# Tell me your team shouldn’t be in the ECNL…



## diamondcoach (Nov 14, 2022)

…Without telling me your team shouldn’t be in the ECNL


----------



## crush (Nov 14, 2022)

diamondcoach said:


> …Without telling me your team shouldn’t be in the ECNL


That's the team you pad your goals with. Forget hat trick's, this is Cinco Golaso's type stuff for a goal scorer. The system is watered down. The GDA was like this. 16-0, 6-0 is football scores man. This is futbol, right?


----------



## diamondcoach (Nov 14, 2022)

Or maybe this team…from the same conference (southeast). WTH?


----------



## The Big Lewandowski (Nov 14, 2022)

diamondcoach said:


> Or maybe this team…from the same conference (southeast). WTH?


This is all over ECNL. Every conference has the terrible teams. Watered down is an understatement. This will always be the case since ECNL is only out for the money. They will never make a true elite league like it was in the 90s and early 2000's. Money talks and it always will


----------



## crush (Nov 14, 2022)

The Big Lewandowski said:


> This is all over ECNL. Every conference has the terrible teams. Watered down is an understatement. This will always be the case since ECNL is only out for the money. They will never make a true elite league like it was in the 90s and early 2000's. Money talks and it always will


It's all about the customer and what the customer wants is their kids in college, period and end of story.


----------



## LouSag (Nov 14, 2022)

crush said:


> It's all about the customer and what the customer wants is their kids in college, period and end of story.


Case in point.  Phoenix Rising 06’s have a -58 goal differential after 12 games in the fall.  They drove out from Phoenix in early Sept to SoCal to lose 0-14 and 0-9 in league.  I feel sorry for those players and parents.  11 losses,  but they did tie Pats.  Clearly in the wrong league.  But those kids will get college looks in the showcases.  Money well spent?  No way.


----------



## crush (Nov 14, 2022)

LouSag said:


> Case in point.  Phoenix Rising 06’s have a -58 goal differential after 12 games in the fall.  They drove out from Phoenix in early Sept to SoCal to lose 0-14 and 0-9 in league.  I feel sorry for those players and parents.  11 losses,  but they did tie Pats.  Clearly in the wrong league.  But those kids will get college looks in the showcases.  Money well spent?  No way.

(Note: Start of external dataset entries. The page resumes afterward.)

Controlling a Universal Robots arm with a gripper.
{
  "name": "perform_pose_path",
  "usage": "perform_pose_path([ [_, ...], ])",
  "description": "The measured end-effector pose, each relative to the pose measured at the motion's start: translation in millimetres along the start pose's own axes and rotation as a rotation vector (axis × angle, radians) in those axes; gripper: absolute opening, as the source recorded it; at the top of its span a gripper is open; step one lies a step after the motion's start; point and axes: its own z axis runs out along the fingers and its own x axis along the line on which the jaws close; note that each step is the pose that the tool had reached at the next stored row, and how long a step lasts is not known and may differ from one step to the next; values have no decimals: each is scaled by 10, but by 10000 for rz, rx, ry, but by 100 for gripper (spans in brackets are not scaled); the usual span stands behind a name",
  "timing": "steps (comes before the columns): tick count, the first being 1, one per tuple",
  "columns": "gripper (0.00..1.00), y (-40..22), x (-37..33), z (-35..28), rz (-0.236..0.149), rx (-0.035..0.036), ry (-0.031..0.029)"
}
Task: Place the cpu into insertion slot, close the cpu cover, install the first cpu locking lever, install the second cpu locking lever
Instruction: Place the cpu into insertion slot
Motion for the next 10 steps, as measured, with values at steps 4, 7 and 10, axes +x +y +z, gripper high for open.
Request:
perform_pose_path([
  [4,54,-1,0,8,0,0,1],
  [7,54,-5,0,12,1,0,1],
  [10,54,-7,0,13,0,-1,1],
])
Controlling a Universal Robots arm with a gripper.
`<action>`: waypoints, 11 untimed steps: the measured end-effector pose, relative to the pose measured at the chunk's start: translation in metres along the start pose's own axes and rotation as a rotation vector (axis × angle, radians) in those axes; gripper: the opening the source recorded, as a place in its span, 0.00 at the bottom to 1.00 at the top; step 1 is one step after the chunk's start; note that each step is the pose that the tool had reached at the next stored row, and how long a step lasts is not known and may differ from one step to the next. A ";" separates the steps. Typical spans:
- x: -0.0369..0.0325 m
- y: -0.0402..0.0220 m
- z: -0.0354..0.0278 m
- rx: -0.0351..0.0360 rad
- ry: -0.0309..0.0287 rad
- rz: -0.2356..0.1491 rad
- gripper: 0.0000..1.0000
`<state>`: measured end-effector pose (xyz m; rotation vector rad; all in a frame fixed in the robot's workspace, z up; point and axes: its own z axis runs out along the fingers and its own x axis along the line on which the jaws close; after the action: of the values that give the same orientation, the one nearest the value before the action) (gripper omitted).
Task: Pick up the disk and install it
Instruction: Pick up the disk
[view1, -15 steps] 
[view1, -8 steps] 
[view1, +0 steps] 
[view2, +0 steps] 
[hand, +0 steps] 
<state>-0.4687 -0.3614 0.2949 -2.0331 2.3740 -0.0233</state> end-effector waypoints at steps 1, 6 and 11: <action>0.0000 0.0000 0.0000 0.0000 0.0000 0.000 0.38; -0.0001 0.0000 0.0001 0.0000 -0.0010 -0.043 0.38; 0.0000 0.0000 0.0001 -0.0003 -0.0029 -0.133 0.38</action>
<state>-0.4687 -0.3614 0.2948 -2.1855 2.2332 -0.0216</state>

Football scores in futbol is no bueno. I will say it's a great time for the 06s from AZ to look at some of schools in Socal. I think 8-0 should be the final score posted, no matter what. It pains me to read 16-0 scores and then see little Susie Soccer scores 6 goals in the 16-0 blowout and also take over the ECNL individual scoring lead. If you go up 8-0, then the game should be called and you win. I would then get all the players on both teams together and get the penny's out and split the teams up evenly for another match & then e-vite all socal college coaches to come out and watch. I was harsh during that dumb GDA League because rich dad and mama bear TM found a way to get their kids 25% guaranteed starts and a waiver so their child could attend private high school and play high school soccer while the poor families in public school were not afforded the same options of cake and ice cream. 16-0 and 14-0 scores are tough to look at and is a shame.


----------



## Carlsbad7 (Nov 14, 2022)

LouSag said:


> Case in point.  Phoenix Rising 06’s have a -58 goal differential after 12 games in the fall.  They drove out from Phoenix in early Sept to SoCal to lose 0-14 and 0-9 in league.  I feel sorry for those players and parents.  11 losses,  but they did tie Pats.  Clearly in the wrong league.  But those kids will get college looks in the showcases.  Money well spent?  No way.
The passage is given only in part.